Below are entries. Reproduce exactly the lines between the line holding "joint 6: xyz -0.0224" and the line holding "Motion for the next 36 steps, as", inclusive, and only those.

*** Begin section ***

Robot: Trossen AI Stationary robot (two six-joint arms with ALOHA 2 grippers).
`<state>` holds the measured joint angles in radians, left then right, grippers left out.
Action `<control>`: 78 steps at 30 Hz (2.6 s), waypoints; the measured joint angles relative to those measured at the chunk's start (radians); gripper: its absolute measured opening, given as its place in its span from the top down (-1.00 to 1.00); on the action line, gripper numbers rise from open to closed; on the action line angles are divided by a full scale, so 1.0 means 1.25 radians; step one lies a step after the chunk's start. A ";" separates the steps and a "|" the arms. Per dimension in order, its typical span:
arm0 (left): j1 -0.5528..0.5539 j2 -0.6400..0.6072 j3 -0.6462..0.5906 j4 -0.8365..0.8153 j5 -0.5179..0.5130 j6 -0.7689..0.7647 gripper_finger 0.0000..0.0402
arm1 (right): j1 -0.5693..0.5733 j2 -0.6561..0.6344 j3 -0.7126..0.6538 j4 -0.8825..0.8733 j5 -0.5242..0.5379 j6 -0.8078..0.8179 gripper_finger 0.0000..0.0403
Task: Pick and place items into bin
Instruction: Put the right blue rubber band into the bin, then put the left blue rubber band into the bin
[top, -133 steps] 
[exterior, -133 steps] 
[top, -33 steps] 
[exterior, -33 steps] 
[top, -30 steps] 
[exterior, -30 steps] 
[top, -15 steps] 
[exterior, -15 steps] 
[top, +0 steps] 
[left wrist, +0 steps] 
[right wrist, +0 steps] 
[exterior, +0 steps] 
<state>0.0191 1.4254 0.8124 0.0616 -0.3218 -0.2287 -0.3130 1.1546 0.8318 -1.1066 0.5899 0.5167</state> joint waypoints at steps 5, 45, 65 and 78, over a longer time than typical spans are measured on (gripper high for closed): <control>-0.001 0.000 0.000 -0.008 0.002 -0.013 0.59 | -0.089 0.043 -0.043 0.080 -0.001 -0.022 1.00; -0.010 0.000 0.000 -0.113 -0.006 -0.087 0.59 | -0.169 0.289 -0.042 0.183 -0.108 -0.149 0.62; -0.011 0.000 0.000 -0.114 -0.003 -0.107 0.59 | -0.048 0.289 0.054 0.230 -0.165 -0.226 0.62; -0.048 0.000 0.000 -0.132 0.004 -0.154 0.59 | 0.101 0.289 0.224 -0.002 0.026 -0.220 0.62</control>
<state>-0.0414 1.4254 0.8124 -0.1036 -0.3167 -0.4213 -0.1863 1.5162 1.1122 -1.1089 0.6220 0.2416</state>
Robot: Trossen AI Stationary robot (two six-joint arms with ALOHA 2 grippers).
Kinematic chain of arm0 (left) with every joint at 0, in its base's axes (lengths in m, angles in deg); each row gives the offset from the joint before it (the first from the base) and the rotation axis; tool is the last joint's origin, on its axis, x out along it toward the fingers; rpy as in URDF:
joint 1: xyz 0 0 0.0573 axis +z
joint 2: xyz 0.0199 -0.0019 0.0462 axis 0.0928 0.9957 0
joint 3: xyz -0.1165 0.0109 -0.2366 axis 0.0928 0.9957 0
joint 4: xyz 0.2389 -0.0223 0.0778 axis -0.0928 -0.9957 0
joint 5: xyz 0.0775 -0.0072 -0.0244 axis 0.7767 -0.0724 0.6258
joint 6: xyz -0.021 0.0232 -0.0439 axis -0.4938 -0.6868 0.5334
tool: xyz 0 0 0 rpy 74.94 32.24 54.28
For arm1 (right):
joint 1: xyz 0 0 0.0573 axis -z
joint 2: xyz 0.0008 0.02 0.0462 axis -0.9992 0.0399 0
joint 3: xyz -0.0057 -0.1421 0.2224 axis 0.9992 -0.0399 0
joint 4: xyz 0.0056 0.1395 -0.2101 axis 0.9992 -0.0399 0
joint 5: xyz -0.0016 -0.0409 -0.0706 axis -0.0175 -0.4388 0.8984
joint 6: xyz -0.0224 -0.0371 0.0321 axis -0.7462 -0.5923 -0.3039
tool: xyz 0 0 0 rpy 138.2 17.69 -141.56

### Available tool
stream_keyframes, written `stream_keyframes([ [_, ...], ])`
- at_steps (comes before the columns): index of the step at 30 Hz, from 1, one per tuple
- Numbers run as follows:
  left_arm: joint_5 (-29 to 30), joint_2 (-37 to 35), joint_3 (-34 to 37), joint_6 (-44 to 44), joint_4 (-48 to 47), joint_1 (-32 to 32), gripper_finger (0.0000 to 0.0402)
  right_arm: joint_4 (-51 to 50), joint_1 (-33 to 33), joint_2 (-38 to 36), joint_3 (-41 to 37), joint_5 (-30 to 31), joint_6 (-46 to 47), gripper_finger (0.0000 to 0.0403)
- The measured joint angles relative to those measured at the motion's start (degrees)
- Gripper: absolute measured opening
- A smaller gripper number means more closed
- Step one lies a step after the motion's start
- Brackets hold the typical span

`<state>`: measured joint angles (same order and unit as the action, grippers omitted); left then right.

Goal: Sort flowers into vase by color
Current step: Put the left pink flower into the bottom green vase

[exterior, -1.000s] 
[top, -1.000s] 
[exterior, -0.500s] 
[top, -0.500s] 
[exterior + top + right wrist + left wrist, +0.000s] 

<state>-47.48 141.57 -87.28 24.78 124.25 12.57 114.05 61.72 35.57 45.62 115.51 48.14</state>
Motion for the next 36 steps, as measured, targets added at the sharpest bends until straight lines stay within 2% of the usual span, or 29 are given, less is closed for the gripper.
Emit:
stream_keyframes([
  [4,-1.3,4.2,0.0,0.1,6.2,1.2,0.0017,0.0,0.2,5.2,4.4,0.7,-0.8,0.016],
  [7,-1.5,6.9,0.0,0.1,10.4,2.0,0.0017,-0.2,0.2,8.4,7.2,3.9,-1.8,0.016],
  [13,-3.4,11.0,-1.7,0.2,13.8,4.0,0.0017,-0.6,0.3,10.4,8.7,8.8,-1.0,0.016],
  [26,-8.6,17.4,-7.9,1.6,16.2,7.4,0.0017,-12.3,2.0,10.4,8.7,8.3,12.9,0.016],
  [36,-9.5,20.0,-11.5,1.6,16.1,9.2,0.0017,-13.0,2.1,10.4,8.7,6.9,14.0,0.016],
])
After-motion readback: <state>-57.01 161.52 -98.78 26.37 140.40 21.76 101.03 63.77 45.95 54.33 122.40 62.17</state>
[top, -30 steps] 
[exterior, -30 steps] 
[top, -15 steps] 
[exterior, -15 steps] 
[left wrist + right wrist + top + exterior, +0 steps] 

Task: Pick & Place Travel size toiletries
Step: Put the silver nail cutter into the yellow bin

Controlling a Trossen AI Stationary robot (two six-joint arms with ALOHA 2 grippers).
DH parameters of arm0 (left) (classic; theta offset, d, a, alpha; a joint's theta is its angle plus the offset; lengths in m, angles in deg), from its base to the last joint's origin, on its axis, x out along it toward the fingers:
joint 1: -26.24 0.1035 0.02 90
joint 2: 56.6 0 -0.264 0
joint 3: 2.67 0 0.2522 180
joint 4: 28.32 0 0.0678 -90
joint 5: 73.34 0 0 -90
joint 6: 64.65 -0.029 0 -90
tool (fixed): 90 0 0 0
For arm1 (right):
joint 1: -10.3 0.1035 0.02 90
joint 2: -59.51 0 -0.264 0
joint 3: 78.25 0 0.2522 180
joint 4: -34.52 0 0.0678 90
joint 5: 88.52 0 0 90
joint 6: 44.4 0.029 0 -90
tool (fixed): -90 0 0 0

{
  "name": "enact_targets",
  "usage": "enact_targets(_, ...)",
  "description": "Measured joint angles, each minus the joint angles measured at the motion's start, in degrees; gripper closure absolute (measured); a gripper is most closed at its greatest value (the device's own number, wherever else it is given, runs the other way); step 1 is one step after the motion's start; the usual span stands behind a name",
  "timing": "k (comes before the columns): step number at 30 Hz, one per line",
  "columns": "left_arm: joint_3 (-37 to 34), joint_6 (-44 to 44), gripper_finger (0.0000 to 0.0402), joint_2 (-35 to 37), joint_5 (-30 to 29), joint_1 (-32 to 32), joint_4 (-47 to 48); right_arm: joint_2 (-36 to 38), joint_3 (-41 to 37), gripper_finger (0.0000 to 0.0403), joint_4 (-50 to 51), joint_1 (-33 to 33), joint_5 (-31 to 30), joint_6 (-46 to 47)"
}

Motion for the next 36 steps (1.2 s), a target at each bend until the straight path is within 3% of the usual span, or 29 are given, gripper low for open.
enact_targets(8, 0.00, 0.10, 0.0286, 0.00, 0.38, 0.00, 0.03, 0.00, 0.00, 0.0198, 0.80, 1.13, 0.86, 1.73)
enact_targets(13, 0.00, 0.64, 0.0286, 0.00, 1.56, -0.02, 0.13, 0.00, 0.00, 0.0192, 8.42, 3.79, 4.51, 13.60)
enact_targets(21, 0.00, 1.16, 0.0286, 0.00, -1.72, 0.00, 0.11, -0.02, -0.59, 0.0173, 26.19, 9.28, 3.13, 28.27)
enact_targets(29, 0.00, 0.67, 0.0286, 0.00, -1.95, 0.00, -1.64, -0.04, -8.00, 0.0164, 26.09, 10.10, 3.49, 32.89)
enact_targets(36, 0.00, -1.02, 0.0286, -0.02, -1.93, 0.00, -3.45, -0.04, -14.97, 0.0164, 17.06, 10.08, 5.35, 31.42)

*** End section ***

- _Response_
joint 6: xyz -0.0224 -0.0371 0.0321 axis -0.7462 -0.5923 -0.3039
tool: xyz 0 0 0 rpy 138.2 17.69 -141.56

### Available tool
stream_keyframes, written `stream_keyframes([ [_, ...], ])`
- at_steps (comes before the columns): index of the step at 30 Hz, from 1, one per tuple
- Numbers run as follows:
  left_arm: joint_5 (-29 to 30), joint_2 (-37 to 35), joint_3 (-34 to 37), joint_6 (-44 to 44), joint_4 (-48 to 47), joint_1 (-32 to 32), gripper_finger (0.0000 to 0.0402)
  right_arm: joint_4 (-51 to 50), joint_1 (-33 to 33), joint_2 (-38 to 36), joint_3 (-41 to 37), joint_5 (-30 to 31), joint_6 (-46 to 47), gripper_finger (0.0000 to 0.0403)
- The measured joint angles relative to those measured at the motion's start (degrees)
- Gripper: absolute measured opening
- A smaller gripper number means more closed
- Step one lies a step after the motion's start
- Brackets hold the typical span

`<state>`: measured joint angles (same order and unit as the action, grippers omitted); left then right.

Goal: Sort flowers into vase by color
Current step: Put the left pink flower into the bottom green vase

[exterior, -1.000s] 
[top, -1.000s] 
[exterior, -0.500s] 
[top, -0.500s] 
[exterior + top + right wrist + left wrist, +0.000s] 

<state>-47.48 141.57 -87.28 24.78 124.25 12.57 114.05 61.72 35.57 45.62 115.51 48.14</state>
Motion for the next 36 steps, as measured, targets added at the sharpest bends until straight lines stay within 2% of the usual span, or 29 are given, less is closed for the gripper.

Nothing remains to add to the answer.